── Input for this task ──

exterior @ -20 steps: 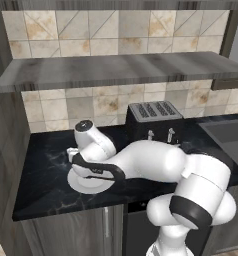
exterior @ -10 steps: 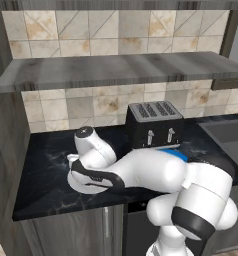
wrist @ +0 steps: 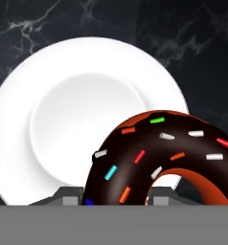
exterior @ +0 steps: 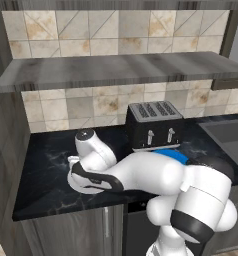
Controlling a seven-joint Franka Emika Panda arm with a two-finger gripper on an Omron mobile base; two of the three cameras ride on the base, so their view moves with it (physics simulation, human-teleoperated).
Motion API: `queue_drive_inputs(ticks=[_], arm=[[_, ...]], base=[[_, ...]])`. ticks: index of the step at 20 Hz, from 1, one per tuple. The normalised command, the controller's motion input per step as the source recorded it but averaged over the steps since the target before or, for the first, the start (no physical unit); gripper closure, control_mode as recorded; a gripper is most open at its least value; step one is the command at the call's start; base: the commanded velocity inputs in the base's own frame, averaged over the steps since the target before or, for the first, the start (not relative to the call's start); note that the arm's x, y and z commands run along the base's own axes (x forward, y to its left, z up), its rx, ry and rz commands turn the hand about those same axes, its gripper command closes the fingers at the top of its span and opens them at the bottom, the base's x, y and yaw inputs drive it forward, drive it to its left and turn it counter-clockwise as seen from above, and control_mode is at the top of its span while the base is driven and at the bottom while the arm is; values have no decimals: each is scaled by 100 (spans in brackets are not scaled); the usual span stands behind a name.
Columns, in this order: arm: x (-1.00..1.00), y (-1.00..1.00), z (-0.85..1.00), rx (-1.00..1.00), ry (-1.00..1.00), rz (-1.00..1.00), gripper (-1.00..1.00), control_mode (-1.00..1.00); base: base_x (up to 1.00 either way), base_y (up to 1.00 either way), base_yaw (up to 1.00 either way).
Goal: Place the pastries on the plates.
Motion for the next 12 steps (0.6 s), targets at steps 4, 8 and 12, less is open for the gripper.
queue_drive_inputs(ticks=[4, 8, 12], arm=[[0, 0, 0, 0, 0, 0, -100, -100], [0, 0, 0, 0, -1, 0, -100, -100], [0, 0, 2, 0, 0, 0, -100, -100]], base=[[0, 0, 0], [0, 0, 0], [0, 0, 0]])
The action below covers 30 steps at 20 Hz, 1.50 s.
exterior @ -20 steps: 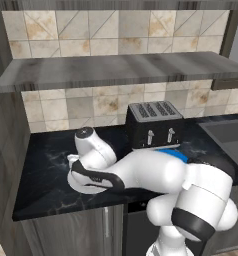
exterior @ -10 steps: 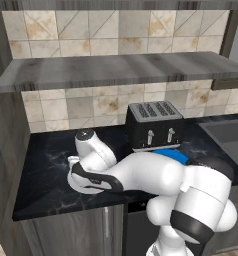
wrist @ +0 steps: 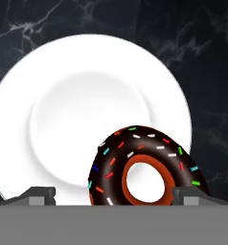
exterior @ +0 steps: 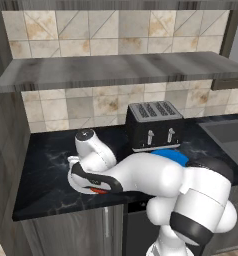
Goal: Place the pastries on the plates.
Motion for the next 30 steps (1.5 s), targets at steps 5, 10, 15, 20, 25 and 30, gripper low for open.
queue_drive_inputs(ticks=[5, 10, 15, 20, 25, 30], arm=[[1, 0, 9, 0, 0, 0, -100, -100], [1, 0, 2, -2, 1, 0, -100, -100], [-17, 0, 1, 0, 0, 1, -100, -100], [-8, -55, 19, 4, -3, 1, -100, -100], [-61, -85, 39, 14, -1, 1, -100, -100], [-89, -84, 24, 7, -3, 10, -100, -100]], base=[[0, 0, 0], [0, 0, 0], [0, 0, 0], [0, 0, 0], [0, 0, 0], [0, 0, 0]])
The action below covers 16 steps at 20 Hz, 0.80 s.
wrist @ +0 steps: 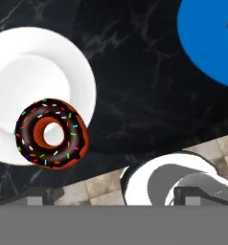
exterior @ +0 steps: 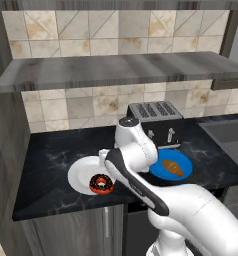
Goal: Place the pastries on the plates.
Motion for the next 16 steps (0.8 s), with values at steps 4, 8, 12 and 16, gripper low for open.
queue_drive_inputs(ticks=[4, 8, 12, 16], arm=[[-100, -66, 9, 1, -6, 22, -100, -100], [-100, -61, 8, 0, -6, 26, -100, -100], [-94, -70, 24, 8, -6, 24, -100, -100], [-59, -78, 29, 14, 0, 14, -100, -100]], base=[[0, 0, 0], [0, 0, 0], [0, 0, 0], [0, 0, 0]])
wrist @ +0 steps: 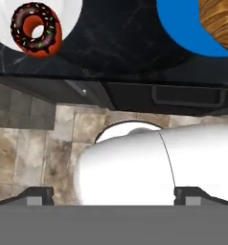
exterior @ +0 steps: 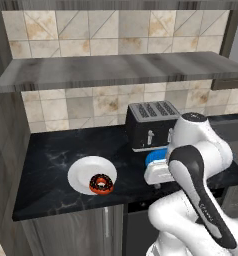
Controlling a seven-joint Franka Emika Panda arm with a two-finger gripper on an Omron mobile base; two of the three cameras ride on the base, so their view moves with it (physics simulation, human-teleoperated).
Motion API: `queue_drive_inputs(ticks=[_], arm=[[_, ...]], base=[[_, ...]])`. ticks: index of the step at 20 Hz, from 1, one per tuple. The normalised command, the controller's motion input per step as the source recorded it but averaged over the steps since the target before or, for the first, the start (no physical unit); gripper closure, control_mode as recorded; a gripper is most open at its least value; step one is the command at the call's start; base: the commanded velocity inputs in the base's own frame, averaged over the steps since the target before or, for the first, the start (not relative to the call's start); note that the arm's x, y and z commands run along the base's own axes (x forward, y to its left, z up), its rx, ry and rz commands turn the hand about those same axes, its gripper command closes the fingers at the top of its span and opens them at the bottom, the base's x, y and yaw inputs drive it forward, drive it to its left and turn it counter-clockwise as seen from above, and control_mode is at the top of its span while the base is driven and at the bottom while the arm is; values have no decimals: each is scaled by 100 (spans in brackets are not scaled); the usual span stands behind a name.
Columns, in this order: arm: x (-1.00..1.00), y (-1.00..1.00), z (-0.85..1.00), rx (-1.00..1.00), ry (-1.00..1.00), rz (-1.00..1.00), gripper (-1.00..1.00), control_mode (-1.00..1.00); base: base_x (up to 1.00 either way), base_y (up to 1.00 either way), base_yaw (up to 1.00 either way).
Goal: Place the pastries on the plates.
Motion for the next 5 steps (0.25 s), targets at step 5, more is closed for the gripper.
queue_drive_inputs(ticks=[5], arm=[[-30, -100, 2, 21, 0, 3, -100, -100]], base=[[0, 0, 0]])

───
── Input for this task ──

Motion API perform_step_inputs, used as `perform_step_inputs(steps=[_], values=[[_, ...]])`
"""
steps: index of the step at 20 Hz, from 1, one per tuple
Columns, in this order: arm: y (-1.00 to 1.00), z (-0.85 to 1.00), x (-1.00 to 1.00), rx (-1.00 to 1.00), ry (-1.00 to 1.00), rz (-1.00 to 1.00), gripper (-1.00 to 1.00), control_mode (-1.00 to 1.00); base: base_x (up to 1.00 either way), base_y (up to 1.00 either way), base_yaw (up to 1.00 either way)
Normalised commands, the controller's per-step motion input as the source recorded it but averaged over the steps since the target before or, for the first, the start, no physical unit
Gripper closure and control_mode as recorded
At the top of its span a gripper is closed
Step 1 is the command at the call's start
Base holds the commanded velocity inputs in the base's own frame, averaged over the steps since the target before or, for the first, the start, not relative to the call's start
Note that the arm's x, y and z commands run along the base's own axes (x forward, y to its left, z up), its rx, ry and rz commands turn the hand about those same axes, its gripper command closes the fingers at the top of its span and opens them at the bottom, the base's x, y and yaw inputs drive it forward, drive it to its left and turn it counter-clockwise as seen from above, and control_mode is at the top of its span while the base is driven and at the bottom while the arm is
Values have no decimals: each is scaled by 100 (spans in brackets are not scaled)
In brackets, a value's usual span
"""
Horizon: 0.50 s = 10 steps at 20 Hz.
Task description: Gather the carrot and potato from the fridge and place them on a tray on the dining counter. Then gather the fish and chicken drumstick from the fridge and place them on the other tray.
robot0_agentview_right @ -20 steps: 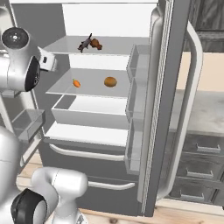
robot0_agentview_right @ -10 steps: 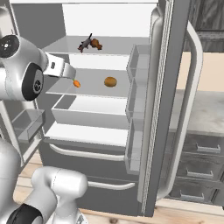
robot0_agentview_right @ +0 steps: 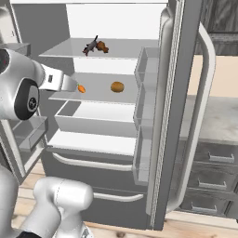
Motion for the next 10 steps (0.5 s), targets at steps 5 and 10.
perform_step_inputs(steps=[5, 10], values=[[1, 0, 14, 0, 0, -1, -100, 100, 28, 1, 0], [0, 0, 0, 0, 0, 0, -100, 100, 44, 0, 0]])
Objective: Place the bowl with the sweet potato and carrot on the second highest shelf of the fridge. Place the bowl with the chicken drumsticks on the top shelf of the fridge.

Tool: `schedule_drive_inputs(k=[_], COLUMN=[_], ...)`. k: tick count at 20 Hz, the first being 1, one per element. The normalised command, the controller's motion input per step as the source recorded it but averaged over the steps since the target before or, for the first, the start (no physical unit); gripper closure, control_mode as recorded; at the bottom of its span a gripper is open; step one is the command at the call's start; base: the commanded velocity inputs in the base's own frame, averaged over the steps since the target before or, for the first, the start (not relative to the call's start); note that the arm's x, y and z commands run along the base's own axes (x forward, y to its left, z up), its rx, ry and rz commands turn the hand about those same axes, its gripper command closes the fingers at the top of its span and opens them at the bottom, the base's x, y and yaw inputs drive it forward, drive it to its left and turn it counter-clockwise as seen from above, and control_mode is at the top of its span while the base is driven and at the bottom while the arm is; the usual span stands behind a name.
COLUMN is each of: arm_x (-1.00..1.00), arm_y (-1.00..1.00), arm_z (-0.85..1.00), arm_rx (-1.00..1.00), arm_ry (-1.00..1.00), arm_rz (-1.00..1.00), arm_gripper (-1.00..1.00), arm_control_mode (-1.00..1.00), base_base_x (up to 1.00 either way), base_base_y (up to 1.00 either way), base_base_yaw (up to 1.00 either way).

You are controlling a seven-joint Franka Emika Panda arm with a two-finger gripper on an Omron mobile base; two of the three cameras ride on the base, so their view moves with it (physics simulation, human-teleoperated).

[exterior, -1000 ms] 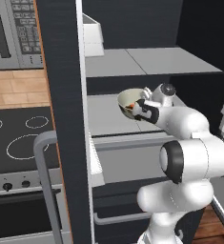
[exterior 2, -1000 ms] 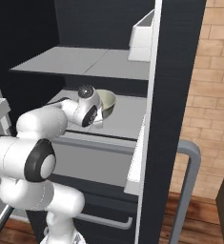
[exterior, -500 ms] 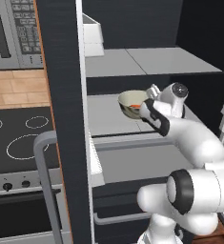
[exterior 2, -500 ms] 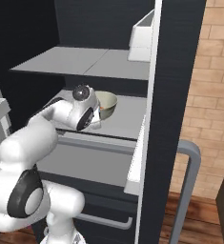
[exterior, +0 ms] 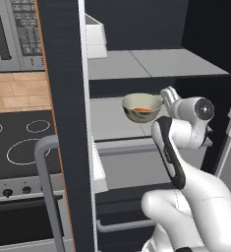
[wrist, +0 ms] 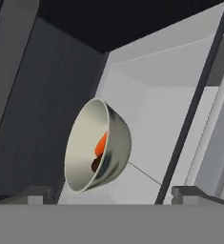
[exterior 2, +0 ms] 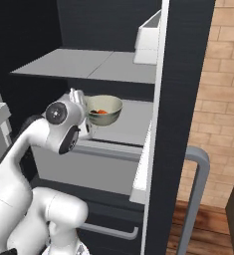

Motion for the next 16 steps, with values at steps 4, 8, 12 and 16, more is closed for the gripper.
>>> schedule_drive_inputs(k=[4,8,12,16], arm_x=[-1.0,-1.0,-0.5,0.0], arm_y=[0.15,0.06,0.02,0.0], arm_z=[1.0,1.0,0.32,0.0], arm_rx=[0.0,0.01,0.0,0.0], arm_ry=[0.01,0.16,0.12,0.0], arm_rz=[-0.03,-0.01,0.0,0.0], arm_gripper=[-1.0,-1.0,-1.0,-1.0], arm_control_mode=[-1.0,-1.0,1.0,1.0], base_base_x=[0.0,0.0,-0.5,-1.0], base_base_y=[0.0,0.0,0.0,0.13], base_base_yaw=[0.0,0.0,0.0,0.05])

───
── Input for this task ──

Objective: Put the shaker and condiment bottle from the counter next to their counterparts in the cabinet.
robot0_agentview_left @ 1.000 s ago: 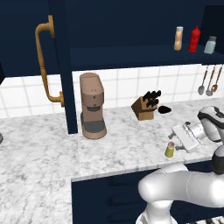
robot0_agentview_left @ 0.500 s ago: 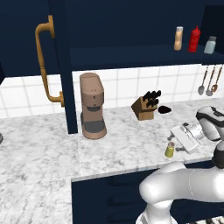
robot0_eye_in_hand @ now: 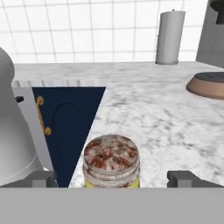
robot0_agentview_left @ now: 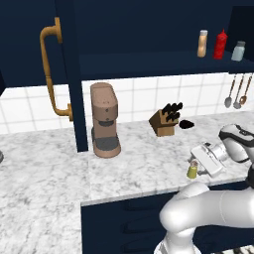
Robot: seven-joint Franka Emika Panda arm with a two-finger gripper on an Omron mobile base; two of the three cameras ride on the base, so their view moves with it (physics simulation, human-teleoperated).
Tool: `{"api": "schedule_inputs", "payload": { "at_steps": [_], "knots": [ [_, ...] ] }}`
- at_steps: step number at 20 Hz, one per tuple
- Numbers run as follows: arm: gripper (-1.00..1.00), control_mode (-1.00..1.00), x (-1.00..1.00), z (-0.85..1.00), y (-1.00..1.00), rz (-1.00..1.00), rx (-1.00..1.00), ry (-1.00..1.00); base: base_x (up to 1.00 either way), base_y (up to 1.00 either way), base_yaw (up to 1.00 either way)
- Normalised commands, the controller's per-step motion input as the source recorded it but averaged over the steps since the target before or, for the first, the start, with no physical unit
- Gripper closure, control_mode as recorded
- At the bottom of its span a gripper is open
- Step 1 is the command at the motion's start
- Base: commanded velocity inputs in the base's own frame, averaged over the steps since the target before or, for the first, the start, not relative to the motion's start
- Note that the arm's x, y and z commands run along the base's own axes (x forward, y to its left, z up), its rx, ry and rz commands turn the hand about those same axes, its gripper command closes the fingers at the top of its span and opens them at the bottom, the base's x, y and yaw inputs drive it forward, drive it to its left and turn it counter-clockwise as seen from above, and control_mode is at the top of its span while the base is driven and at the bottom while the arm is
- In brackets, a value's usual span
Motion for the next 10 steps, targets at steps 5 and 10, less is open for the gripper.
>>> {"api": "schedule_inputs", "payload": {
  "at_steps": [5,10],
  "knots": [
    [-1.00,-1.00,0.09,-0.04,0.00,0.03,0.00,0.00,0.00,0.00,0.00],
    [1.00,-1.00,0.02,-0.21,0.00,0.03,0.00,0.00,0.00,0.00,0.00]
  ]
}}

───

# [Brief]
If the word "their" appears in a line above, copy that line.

# [Solution to the exercise]
Controlling a seven-joint Franka Emika Panda arm with a two-finger gripper on an Omron mobile base; two of the three cameras ride on the base, so their view moves with it (physics simulation, human-teleoperated).
Controlling a seven-joint Franka Emika Panda arm with a two-finger gripper on an Omron mobile base; two of the three cameras ride on the base, so their view moves with it (physics simulation, human-teleoperated).
You are controlling a seven-joint Franka Emika Panda arm with a two-finger gripper on an Omron mobile base; two of the three cameras ride on the base, so their view moves with it (physics simulation, human-teleoperated).
Objective: Put the shaker and condiment bottle from the counter next to their counterparts in the cabinet.
Robot: seven-joint Franka Emika Panda arm with a two-finger gripper on an Omron mobile base; two of the three cameras ride on the base, so their view moves with it (physics simulation, human-teleoperated).

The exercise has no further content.